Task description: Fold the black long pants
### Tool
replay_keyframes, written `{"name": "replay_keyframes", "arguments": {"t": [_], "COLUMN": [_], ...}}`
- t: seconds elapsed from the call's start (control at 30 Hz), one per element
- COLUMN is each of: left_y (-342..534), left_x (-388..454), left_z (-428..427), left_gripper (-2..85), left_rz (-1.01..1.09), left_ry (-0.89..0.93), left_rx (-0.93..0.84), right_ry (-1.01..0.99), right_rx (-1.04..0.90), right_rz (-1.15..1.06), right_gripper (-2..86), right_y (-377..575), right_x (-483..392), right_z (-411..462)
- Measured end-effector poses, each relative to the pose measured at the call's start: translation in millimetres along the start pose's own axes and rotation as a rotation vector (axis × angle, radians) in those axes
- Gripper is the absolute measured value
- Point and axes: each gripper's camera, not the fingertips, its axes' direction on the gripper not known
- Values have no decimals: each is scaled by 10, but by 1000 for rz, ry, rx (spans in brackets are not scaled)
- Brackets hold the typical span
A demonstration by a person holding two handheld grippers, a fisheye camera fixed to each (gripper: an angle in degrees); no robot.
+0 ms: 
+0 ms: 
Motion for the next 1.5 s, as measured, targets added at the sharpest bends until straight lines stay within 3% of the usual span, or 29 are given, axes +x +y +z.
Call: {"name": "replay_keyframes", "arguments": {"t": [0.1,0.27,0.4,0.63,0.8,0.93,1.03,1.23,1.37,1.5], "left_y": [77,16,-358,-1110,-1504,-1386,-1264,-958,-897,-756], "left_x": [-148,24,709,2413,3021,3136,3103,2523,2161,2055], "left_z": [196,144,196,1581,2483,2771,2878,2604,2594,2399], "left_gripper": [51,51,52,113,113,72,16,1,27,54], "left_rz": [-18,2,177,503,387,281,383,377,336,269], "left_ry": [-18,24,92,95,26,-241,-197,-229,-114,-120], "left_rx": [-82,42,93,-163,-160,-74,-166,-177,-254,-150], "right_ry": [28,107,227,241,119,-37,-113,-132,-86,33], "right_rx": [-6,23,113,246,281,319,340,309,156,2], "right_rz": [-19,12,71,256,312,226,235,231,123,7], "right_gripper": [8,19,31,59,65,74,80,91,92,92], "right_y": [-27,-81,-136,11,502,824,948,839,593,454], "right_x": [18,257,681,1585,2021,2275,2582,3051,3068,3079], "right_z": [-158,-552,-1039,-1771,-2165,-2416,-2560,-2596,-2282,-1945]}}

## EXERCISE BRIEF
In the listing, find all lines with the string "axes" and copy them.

## WRITTEN RESPONSE
- Measured end-effector poses, each relative to the pose measured at the call's start: translation in millimetres along the start pose's own axes and rotation as a rotation vector (axis × angle, radians) in those axes
- Point and axes: each gripper's camera, not the fingertips, its axes' direction on the gripper not known
Motion for the next 1.5 s, as measured, targets added at the sharpest bends until straight lines stay within 3% of the usual span, or 29 are given, axes +x +y +z.

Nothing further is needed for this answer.